For each line in the data below that has the word "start", copy that line.

--- Data extract ---

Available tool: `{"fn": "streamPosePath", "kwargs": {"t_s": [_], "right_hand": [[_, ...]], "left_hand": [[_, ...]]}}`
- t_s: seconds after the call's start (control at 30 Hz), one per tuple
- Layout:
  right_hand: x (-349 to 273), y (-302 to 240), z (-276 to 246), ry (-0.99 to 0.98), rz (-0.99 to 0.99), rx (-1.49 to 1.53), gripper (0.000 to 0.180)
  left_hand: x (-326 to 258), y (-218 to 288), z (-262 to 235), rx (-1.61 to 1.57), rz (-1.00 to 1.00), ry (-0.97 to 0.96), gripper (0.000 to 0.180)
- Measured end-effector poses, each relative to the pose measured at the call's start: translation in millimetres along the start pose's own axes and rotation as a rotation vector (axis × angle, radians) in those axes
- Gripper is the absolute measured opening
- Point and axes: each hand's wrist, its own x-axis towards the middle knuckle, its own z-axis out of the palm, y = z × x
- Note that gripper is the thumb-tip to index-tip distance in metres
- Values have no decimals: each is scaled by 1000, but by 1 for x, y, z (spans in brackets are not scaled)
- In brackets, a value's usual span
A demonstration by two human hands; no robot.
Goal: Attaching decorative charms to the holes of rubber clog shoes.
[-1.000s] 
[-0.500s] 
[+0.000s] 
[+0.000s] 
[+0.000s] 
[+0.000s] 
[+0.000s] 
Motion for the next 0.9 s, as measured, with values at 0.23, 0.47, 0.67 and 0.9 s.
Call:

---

_Answer below_
- t_s: seconds after the call's start (control at 30 Hz), one per tuple
- Measured end-effector poses, each relative to the pose measured at the call's start: translation in millimetres along the start pose's own axes and rotation as a rotation vector (axis × angle, radians) in those axes

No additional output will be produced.